Made only with sheep’s milk, Pecorino is a very popular cheese in Italy. Manufactured in the regions of Sardinia, Lazio and Grosseto, Tuscany, the Pecorino cheese is one of the oldest Italian cheeses. While the soft Pecorino takes up to 20 days to mature, the hard ones may take eight months before being hard enough. This cheese being rather salty and sharp in taste, is is essentially used on pasta, in sandwiches and grated on salads.

5. Mascarpone

Sweet in taste, Mascarpone cheese is different from the other Italian cheeses. This soft cheese is made from cream that is left to coagulate, after the addition of acidic substances.

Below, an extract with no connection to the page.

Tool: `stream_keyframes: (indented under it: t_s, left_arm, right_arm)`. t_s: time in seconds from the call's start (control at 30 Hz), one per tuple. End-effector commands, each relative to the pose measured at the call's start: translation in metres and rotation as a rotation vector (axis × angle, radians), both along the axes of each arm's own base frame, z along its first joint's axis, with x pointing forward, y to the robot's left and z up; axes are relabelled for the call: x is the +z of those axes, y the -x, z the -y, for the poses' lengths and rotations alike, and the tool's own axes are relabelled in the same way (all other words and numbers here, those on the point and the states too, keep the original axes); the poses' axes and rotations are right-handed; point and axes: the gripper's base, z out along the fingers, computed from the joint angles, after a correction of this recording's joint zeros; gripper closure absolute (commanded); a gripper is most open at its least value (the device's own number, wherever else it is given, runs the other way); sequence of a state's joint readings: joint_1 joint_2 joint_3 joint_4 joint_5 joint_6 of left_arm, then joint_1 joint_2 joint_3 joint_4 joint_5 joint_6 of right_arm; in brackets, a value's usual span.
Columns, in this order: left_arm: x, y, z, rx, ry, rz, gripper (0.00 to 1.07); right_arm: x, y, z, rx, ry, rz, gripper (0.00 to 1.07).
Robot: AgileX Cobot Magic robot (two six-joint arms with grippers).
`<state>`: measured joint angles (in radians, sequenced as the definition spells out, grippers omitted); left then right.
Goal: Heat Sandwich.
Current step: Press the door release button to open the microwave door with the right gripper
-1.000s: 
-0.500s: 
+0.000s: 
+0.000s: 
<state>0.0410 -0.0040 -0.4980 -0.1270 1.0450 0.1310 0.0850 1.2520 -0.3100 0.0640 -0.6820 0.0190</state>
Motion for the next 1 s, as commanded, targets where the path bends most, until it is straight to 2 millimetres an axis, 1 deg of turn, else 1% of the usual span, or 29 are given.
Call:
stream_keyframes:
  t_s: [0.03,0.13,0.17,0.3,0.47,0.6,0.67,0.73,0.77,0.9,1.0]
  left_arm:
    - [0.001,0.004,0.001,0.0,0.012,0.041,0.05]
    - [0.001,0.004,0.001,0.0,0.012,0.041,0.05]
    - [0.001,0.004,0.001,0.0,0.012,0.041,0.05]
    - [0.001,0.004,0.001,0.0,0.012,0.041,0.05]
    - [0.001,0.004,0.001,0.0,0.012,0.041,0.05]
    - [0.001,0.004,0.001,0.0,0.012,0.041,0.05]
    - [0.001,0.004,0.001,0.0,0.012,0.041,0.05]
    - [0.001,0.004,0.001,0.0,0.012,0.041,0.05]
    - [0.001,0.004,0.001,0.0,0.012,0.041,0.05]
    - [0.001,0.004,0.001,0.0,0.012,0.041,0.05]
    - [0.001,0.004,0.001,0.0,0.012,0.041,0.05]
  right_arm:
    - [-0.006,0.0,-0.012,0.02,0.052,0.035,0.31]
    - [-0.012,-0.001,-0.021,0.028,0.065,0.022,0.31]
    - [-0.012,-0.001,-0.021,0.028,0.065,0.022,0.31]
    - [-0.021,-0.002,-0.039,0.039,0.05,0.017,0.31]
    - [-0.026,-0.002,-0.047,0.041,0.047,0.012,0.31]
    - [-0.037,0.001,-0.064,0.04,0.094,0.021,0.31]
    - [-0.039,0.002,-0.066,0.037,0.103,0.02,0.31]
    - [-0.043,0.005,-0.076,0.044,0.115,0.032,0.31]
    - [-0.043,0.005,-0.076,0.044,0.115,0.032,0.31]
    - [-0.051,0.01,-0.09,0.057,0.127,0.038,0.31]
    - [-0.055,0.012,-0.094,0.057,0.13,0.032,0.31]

Originating from the Lombardy region, the Mascarpone cheese is often used as spreads on bread, stirred in to thicken risottos. Most importantly, Mascarpone cheese is an essential ingredient for desserts, such as Tiramisus or Cheesecakes.

Even if you are not very keen on cheese, between the hundreds of cheeses that exist, surely there is one made just for you! So, go ahead and indulge in some cheesy pleasures.